La cena pasó en silencio. El sonido de los cubiertos sobre los platos fue lo único que rompió la calma. Nadie más dijo nada, como si todos estuvieran atrapados en sus propios pensamientos, ignorando el pesado aire que había llenado la casa.
Cuando terminaron, David apenas levantó la mirada antes de levantarse de la mesa. Su madre lo observó por un momento, pero no dijo nada más. Ya lo conocía lo suficiente como para saber que no importaba cuánto lo intentara, él seguiría siendo un extraño en su propio hogar. La distancia entre ellos era tan vasta como el océano, y él ya lo había aceptado.
Se levantó y caminó hacia su habitación sin prisa. Cerró la puerta detrás de él con un clic suave, como si ese simple sonido pudiera sellar todo lo que estaba por suceder. En cuanto la oscuridad de su cuarto lo envolvió, se despojó de su ropa con calma, meticulosamente, y se dejó caer sobre la cama.
El colchón, cómodo y familiar, parecía poco más que un refugio temporal. La fatiga lo invadió, pero no logró apoderarse completamente de él. Los pensamientos no lo dejaban descansar.
Aiko. La regeneración. El salto. La sensación de ser algo más. Algo roto, quizás. Algo diferente.
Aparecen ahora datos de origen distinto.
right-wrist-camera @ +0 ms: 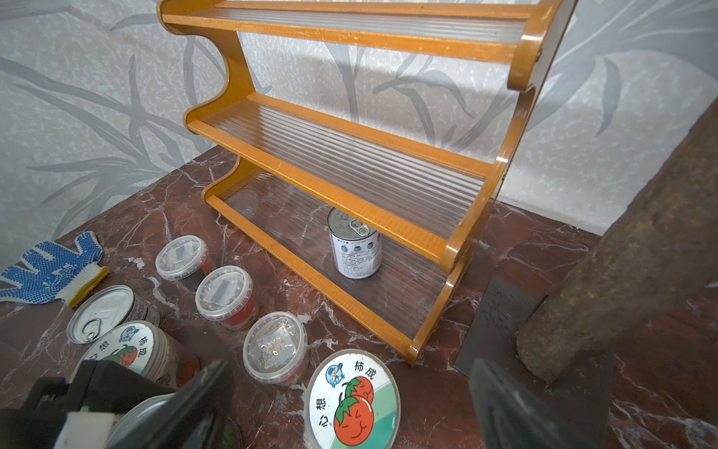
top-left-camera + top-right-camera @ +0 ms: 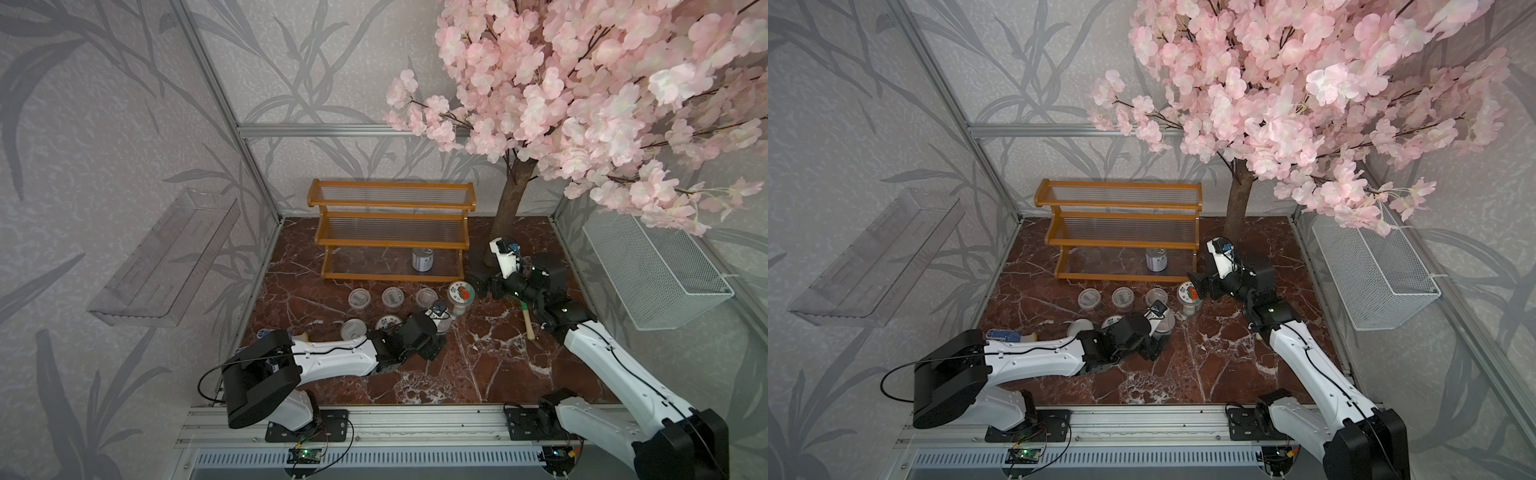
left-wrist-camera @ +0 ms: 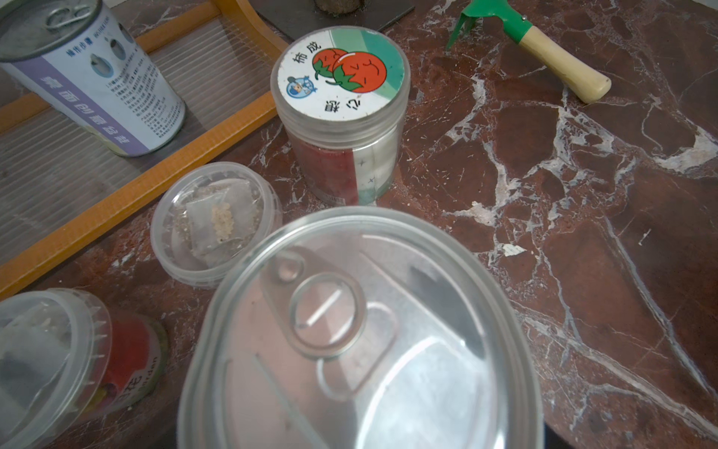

Se giró hacia el costado, mirando al techo. A través de la ventana, la luna llena asomaba, bañando su habitación en una luz fría y distante. En su mente, aún resonaban los ecos de las sombras de su vida, del peso de su existencia. Todo estaba a punto de cambiar, pero no sabía cómo ni cuándo.
— Tal vez no importe — susurró para sí mismo en la oscuridad, cerrando los ojos.
Se quedó allí, en el limbo entre el sueño y la vigilia, esperando que la quietud lo arrastrara. Pero el silencio en su habitación no era pacífico. Había algo dentro de él que lo mantenía alerta, esperando, como si estuviera al borde de algo más grande, algo que no podía controlar.
Finalmente, la oscuridad lo reclamó, y el sueño lo envolvió, aunque su descanso no estuvo exento de imágenes distorsionadas, visiones de batallas lejanas y de rostros que nunca olvidó.